• [Exercise]: Return, word for word, only the lines of the data below that lie between the line with "times: seconds elapsed" and the line with "Gripper openings (commanded) absolute", those two lines included.

↓↓↓

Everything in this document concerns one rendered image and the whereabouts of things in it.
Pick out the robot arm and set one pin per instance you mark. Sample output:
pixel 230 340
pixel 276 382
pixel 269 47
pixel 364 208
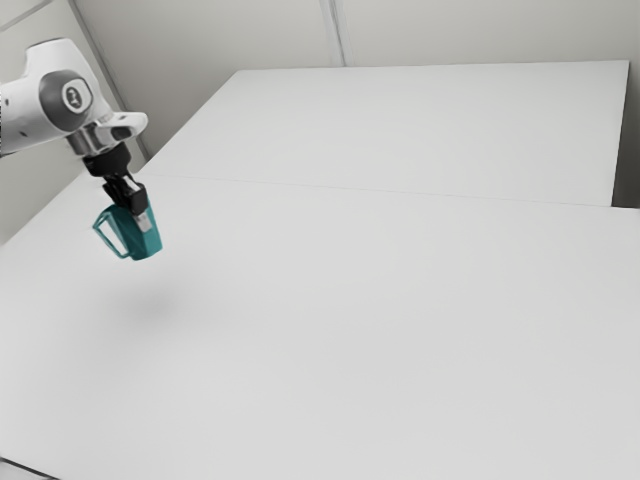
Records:
pixel 45 107

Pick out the teal faceted mug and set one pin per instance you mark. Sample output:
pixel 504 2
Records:
pixel 135 237

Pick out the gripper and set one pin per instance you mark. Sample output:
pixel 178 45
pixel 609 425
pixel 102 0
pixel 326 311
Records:
pixel 108 163

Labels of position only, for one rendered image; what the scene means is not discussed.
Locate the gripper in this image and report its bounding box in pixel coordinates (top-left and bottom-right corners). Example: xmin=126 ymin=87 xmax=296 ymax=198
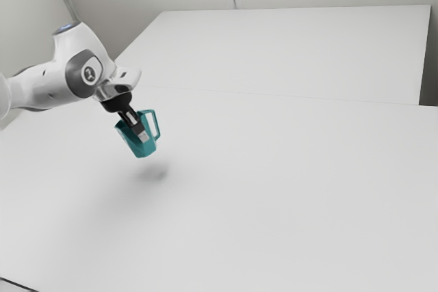
xmin=99 ymin=92 xmax=150 ymax=144

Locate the teal faceted mug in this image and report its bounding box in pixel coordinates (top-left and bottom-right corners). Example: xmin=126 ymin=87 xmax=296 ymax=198
xmin=114 ymin=109 xmax=162 ymax=160

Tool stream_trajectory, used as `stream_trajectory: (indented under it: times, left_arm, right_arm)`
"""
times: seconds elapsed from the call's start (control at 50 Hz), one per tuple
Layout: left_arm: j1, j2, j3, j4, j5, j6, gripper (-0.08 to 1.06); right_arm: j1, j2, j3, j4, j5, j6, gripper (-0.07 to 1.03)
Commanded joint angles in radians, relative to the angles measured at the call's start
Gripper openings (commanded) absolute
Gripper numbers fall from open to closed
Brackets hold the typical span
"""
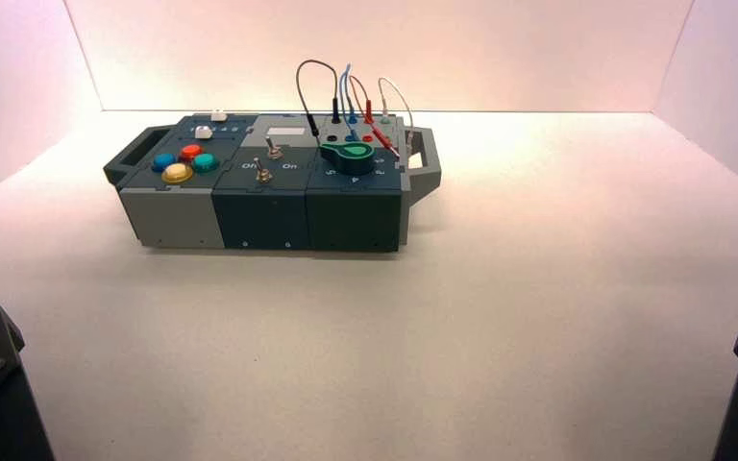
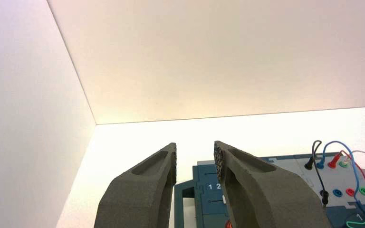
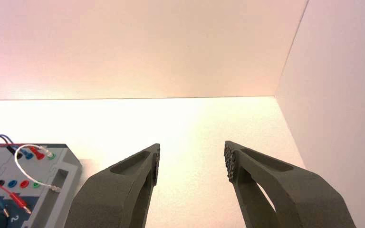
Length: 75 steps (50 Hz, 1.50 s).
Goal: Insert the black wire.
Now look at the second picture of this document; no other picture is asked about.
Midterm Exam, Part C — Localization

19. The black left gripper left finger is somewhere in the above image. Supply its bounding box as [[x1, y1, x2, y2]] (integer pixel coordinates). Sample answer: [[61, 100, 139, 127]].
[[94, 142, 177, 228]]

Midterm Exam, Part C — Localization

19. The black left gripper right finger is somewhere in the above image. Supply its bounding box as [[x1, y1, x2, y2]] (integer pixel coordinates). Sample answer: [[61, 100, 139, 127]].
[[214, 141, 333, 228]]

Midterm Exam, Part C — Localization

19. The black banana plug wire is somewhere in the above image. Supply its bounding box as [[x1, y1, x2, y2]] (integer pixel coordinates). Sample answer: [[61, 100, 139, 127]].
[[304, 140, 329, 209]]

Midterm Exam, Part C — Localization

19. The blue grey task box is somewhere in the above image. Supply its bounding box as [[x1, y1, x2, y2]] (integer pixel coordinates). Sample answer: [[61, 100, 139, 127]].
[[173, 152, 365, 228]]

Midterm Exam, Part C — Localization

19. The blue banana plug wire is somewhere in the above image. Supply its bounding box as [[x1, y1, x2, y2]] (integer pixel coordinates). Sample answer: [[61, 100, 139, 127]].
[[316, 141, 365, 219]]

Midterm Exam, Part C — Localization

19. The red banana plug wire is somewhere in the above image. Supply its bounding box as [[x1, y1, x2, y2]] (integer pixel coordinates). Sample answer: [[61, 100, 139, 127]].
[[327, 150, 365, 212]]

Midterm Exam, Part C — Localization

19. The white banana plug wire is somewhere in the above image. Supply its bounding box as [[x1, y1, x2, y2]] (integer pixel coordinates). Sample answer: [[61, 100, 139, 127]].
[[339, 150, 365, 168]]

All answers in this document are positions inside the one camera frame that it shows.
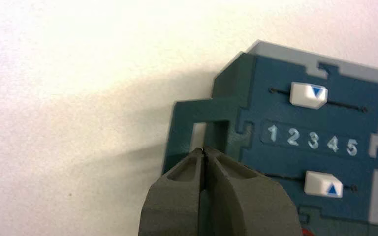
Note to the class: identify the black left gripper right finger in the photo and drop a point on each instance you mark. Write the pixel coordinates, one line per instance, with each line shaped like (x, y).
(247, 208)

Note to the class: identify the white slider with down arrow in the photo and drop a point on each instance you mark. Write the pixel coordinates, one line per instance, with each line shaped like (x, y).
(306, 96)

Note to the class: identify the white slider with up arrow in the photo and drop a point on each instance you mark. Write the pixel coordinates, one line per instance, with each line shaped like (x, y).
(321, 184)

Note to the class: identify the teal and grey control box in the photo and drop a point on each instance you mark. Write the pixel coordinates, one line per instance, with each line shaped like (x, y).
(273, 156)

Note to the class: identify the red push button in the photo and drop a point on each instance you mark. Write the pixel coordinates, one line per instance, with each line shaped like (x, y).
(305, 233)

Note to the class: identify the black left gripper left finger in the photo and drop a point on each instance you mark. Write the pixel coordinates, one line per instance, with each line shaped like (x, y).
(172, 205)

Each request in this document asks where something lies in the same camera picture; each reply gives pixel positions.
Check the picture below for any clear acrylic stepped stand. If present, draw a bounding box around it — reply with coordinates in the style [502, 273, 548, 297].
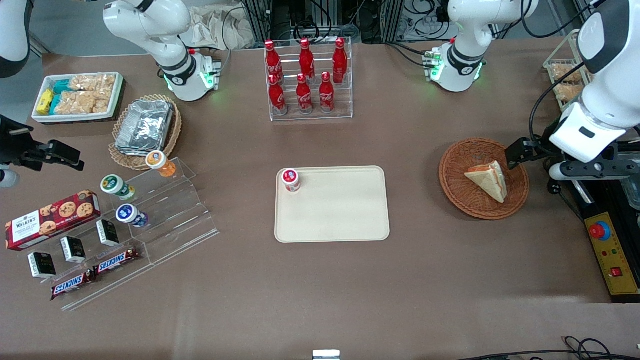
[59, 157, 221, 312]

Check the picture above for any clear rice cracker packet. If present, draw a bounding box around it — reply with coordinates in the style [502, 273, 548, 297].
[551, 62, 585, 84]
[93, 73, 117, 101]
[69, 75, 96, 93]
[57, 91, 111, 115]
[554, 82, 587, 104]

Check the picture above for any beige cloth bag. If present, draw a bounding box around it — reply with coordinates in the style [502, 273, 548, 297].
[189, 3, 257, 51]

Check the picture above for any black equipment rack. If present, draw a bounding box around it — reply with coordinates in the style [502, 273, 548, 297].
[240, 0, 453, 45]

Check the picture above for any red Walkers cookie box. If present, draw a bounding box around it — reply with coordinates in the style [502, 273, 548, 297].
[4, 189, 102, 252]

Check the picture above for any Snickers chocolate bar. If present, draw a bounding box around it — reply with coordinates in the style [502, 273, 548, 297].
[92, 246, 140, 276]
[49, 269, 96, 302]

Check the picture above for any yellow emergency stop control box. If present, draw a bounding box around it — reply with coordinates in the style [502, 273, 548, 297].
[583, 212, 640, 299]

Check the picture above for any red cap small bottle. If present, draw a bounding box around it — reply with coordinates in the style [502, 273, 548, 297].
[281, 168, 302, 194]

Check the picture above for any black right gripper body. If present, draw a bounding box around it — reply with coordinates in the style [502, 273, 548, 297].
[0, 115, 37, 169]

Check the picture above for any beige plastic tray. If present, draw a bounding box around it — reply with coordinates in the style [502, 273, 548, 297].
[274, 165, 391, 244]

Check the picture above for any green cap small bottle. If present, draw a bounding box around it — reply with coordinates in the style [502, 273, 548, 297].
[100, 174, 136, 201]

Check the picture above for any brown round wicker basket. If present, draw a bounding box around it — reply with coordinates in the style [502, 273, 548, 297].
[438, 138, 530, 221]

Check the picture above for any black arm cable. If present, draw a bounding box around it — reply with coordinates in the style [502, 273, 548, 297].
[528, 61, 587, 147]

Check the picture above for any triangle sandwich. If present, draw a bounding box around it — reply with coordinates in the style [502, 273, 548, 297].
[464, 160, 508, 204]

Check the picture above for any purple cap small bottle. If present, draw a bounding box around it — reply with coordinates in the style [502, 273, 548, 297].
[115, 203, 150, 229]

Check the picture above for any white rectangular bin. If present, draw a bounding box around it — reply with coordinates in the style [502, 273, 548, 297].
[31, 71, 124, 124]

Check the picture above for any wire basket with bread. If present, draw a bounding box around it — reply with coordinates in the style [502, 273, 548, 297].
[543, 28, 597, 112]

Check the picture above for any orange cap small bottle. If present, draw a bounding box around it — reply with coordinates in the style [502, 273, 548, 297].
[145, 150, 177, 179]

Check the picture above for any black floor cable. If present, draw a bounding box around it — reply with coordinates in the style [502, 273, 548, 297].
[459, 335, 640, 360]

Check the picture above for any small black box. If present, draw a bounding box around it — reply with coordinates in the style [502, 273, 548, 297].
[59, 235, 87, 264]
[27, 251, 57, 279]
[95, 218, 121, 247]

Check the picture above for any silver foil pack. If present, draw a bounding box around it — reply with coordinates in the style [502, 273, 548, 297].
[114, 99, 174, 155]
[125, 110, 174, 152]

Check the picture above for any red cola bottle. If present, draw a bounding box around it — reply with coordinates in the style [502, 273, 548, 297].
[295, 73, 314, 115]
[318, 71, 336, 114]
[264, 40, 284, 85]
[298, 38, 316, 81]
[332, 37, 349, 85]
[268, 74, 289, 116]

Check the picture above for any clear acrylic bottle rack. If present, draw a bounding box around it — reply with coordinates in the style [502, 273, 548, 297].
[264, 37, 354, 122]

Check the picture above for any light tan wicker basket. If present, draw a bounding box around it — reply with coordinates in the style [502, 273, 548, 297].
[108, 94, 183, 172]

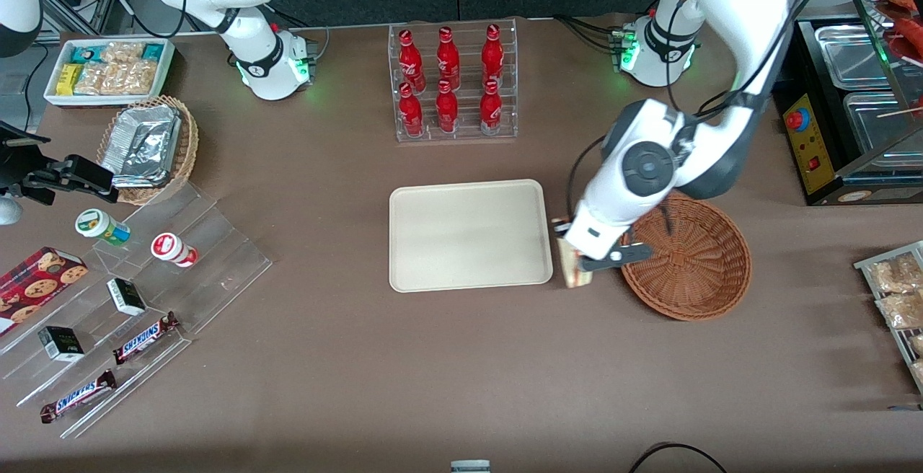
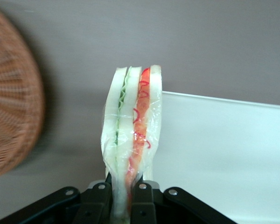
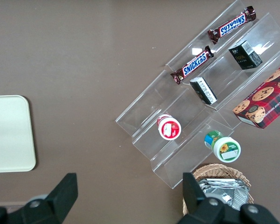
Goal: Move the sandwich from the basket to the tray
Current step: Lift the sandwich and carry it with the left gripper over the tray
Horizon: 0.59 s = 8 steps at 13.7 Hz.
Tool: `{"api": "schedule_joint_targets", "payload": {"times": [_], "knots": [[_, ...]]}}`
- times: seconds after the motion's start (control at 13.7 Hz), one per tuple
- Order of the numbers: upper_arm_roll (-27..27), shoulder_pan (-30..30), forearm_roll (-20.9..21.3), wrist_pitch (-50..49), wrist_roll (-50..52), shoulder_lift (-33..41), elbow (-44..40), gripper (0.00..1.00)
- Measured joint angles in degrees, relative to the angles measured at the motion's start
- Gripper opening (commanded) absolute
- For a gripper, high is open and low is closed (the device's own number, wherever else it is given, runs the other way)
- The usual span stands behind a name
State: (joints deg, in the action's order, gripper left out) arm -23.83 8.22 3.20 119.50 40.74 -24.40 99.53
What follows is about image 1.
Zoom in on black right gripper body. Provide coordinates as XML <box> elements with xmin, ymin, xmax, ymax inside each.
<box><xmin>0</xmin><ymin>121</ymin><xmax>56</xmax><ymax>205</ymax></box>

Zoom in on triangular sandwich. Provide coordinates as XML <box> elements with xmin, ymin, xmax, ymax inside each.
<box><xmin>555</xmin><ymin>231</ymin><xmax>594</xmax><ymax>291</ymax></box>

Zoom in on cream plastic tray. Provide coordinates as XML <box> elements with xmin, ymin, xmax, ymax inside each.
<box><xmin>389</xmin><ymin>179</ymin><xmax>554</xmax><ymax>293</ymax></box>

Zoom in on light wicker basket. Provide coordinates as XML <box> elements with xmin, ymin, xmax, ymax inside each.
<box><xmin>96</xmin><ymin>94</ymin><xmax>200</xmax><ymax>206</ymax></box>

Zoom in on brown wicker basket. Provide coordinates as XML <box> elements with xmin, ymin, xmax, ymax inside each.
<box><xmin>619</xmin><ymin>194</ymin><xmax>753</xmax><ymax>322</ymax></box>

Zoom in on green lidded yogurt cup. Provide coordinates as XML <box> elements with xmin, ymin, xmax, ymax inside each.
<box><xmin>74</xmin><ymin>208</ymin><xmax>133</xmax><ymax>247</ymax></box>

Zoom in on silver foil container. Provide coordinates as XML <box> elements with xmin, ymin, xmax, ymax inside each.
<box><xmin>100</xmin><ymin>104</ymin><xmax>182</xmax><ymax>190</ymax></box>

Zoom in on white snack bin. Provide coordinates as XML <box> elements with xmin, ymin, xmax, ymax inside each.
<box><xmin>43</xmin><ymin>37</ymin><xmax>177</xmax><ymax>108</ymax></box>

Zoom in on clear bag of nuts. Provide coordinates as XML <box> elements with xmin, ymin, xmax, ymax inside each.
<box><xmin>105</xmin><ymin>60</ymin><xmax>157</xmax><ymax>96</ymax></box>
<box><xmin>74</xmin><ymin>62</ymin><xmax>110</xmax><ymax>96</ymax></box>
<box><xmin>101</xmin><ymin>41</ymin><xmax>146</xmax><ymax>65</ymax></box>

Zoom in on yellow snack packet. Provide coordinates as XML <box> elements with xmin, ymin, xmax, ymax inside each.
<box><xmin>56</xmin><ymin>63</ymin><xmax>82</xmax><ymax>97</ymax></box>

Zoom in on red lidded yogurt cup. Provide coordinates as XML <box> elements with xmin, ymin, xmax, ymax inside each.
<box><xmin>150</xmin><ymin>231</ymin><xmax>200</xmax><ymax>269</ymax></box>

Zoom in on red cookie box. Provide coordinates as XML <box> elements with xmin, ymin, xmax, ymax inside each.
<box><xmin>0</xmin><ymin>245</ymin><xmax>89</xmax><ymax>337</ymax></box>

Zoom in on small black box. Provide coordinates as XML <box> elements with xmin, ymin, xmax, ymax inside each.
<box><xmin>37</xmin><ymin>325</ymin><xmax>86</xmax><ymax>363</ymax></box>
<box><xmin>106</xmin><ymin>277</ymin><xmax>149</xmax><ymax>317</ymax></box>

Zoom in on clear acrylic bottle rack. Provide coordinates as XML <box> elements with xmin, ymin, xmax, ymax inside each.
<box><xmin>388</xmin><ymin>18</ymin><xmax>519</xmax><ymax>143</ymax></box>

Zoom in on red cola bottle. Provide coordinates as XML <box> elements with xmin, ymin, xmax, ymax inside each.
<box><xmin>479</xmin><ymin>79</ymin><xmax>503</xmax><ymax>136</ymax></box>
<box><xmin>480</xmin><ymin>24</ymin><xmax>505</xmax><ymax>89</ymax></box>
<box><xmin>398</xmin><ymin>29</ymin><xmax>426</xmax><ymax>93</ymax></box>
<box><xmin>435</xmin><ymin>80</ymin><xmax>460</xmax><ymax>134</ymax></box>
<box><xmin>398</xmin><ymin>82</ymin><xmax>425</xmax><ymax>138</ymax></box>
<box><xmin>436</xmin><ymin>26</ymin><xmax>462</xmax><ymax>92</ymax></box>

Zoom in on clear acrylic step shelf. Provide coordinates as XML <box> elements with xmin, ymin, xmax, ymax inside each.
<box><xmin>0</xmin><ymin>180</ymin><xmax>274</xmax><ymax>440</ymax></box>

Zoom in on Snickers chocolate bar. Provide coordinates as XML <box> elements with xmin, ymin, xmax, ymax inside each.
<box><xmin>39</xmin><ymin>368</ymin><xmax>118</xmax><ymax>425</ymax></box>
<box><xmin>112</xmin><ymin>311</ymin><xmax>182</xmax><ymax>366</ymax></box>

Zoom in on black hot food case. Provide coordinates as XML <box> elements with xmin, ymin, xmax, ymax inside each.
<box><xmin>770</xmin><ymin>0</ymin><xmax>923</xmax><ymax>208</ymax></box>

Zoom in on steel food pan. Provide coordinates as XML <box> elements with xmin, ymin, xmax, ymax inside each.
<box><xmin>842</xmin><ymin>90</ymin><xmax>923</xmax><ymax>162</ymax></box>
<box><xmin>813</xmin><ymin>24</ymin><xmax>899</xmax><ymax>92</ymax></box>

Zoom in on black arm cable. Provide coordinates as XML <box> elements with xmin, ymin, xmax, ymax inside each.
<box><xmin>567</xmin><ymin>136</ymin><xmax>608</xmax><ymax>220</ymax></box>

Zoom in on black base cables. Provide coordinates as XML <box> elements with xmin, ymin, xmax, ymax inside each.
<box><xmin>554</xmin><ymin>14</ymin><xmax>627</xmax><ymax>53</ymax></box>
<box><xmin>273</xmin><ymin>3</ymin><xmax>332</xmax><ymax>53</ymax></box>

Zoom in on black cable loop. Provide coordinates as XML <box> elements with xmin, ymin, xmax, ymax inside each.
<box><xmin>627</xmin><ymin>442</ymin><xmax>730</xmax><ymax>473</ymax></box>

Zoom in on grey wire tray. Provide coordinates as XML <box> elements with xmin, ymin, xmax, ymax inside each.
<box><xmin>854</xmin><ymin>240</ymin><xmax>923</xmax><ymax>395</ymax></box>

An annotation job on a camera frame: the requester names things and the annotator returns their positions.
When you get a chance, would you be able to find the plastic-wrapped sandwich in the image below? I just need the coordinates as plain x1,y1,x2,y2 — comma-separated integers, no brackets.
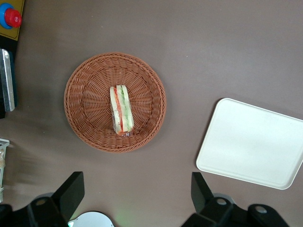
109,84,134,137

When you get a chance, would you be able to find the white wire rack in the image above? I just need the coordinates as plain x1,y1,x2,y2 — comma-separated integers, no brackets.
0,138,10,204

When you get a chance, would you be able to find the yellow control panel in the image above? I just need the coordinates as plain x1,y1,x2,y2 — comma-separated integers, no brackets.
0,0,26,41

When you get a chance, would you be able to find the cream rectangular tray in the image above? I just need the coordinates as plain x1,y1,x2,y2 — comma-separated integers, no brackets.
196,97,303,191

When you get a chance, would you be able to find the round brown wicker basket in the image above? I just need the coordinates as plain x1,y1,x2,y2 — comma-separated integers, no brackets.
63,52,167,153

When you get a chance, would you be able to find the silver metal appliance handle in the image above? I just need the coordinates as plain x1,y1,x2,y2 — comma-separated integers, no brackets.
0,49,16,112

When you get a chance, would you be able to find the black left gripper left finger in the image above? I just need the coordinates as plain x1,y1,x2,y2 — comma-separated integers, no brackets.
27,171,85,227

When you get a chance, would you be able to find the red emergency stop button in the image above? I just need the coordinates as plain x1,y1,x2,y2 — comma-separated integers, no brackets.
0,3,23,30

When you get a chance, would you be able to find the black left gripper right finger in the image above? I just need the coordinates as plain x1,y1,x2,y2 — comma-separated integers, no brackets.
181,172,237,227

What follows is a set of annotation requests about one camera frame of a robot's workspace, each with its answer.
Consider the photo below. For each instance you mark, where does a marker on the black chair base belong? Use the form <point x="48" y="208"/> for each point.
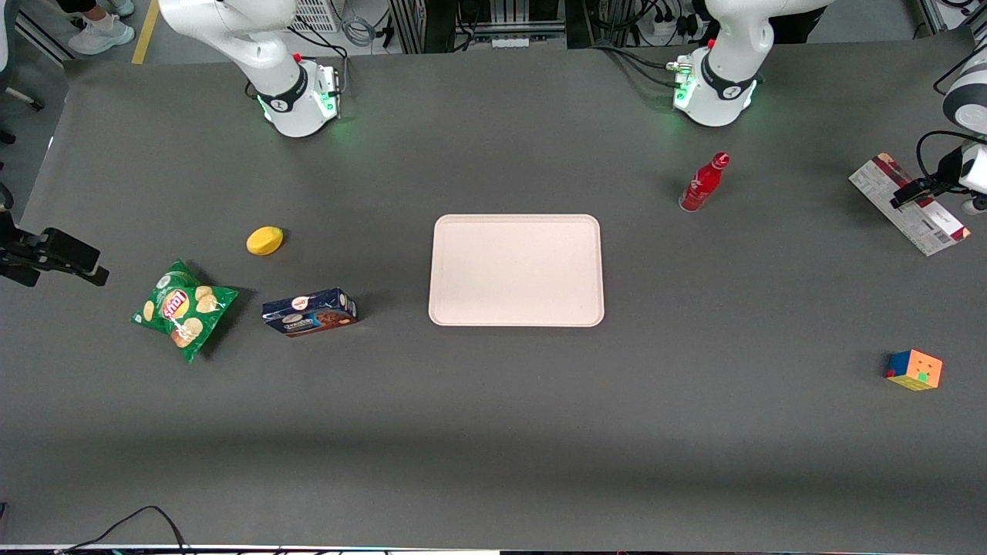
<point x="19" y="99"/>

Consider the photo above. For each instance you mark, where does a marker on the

↑↑↑

• [Task result]:
times: seconds elapsed from the call's start (control at 50 Hz), one per tuple
Layout: left_arm: j1, j2, j3, j4, j5, j6, gripper (-0.08 to 1.06); right_arm: j1, j2, j3, j4, j5, j6, gripper (-0.07 to 1.03)
Commanded joint angles in radians, relative to the angles measured at the call's start
Gripper openings (commanded) absolute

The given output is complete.